Work to be completed: Find the string "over" in the data, then copy every line where it is found.
Segment Start: Dataset excerpt
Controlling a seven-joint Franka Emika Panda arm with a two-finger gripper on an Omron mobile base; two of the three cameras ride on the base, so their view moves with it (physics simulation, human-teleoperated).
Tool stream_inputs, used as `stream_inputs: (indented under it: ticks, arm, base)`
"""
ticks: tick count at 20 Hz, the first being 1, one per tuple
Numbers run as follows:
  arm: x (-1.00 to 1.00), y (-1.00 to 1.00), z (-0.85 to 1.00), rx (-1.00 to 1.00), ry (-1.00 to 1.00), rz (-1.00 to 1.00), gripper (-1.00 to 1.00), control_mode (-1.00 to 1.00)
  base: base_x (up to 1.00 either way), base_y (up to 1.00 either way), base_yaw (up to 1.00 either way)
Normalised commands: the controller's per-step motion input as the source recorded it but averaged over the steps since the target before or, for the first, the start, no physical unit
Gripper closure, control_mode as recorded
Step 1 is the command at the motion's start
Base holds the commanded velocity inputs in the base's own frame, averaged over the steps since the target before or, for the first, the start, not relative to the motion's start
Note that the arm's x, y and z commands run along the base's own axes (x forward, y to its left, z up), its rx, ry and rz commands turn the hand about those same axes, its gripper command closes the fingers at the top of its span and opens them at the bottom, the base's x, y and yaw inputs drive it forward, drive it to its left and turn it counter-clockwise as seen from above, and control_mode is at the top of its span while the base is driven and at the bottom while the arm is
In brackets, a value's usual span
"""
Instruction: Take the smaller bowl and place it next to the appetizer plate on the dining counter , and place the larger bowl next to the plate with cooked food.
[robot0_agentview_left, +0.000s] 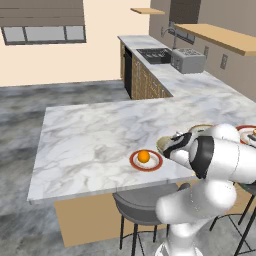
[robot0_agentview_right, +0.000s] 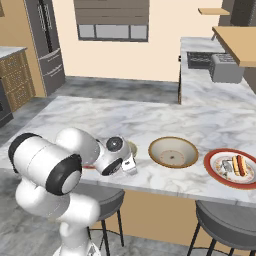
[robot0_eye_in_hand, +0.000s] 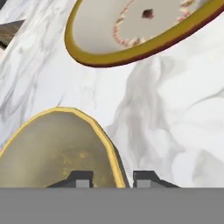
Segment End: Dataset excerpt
Result of the exercise:
Normalised commands: the controller's per-step motion input as the source recorded it but averaged over the steps since the target before or, for the first, the start, no physical unit
Base holds the commanded velocity inputs in the base's own frame, averaged over the steps since the target before or, for the first, the start, not relative to the motion's start

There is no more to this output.